The president told the Post that he didn't remember the language he used in that discussion. But he acknowledged that he sometimes uses harsh language, sometimes to his regret.
“I’ve probably done more swearing here than anyone else,” Newman told the Post. “It wasn’t intended to be anything other than, ‘Some of these conversations you may need to have with people are hard.’”
The emails quoted in the student newspaper, The Mountain Echo, suggest more than just trying to reach at-risk students. The emails describe using a survey given to new students to help identify those who may be likely to drop out. And then an email from President Newman says: "My short-term goal is to have 20-25 people leave by the 25th [of September]. This one thing will boost our retention 4-5 percent. A larger committee or group needs to work on the details but I think you get the objective.”

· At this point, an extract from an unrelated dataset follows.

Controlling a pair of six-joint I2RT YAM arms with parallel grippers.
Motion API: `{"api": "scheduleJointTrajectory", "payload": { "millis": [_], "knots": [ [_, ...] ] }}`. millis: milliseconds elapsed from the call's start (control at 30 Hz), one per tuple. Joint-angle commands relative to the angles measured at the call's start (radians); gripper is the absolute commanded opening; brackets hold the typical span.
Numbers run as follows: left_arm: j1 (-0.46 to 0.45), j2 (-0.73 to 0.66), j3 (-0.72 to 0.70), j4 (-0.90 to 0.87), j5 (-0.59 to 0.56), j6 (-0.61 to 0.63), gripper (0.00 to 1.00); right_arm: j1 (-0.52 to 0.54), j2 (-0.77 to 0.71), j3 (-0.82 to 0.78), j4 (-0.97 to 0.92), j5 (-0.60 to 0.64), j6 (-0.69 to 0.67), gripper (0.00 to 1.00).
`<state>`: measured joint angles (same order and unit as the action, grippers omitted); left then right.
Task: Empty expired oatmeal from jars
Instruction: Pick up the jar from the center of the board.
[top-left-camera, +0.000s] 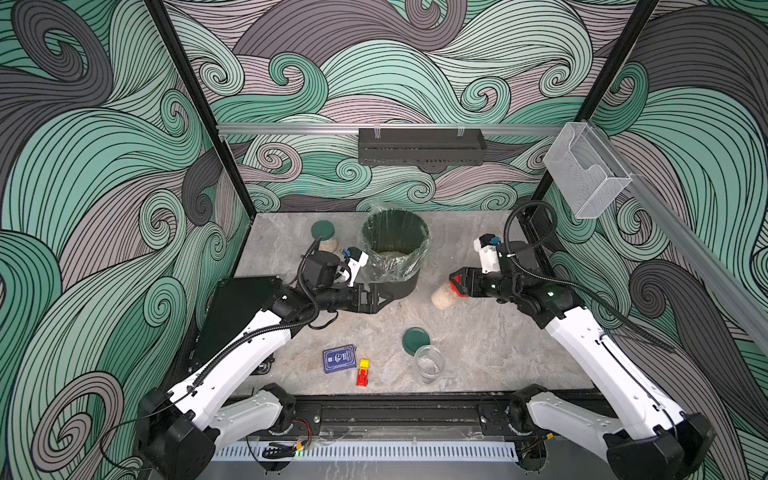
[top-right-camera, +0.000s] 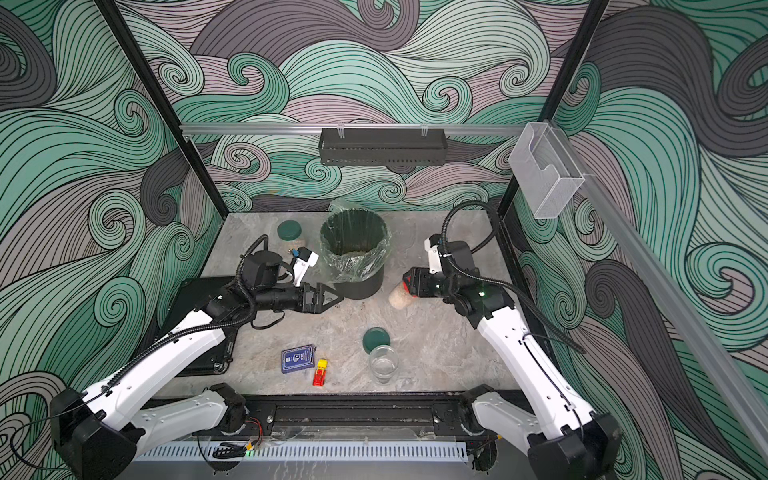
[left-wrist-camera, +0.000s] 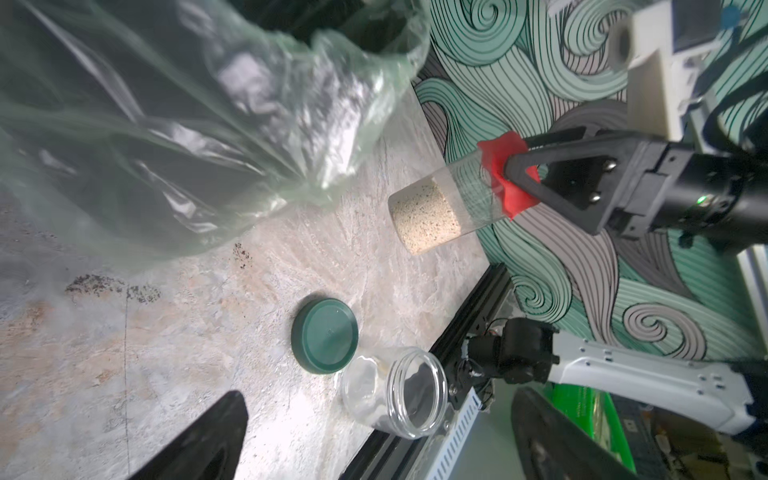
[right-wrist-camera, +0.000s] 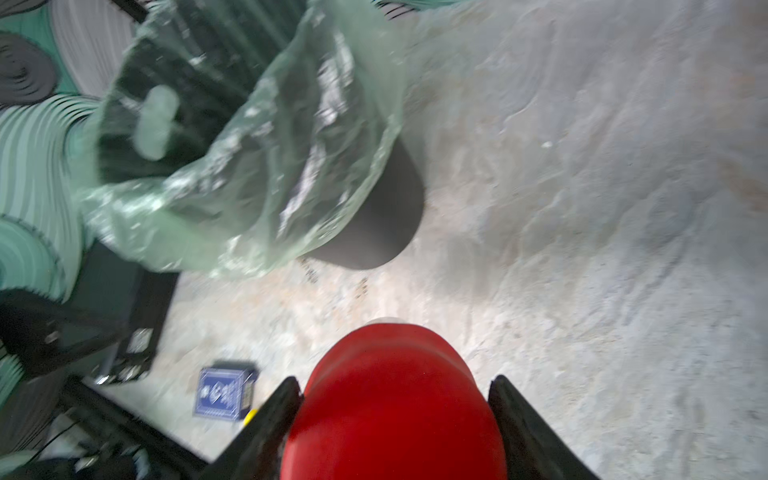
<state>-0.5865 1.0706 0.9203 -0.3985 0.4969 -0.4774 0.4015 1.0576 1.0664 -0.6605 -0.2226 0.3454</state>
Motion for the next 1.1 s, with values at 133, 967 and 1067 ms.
{"api": "scheduleJointTrajectory", "payload": {
  "millis": [133,967,1067],
  "knots": [
    [-0.127,-0.068,-0.11,0.173,-0.119,0.053,0.99,0.034,-0.042,0.039,-0.014,-0.272,0.047,0.65],
    [-0.481,-0.087,-0.229,0.457,-0.563,0.492,0.98,0.205,-0.035,0.1,0.072,-0.359,0.165,0.63],
    [-0.481,-0.09,-0.22,0.457,-0.578,0.527,0.98,0.224,-0.027,0.111,0.065,-0.353,0.167,0.63]
  ]
}}
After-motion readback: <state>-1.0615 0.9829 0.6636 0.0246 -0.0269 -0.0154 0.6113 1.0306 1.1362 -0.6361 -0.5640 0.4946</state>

According to Education Department data, the six-year graduation rate for full-time first-time students at Mount St. Mary's is 66 percent, and 78 percent of freshmen return for a second year. While both rates are above national averages for four-year colleges, many private, residential colleges that serve traditional-age undergraduates boast of significantly higher rates.
A letter to the Mountain Echo from John E. Coyne III, chair of the university's board, does not dispute the various emails quoted in the article but says the article is based on "selected quotes" that give the article a "slant" and create a "grossly inaccurate impression on the subject of the Mount’s efforts to improve student retention."
The letter goes on to criticize the newspaper's editor, saying that the emails in question are confidential. "You propose to use those private, confidential emails to advance your journalistic interests and to do so without any concern for either the individual privacy interests of the faculty involved or the damage you will render to this university and to its brand," the letter says.
Coyne adds that using confidential emails is "quite frankly irresponsible" and violates the college's code of conduct.
Newman became president of Mount St. Mary's last year. His prior career was not in higher education but in private equity and business. His biography says that he founded or co-founded four businesses and worked at various times for Bain & Co., JP Capital Partners and Cornerstone Management Group.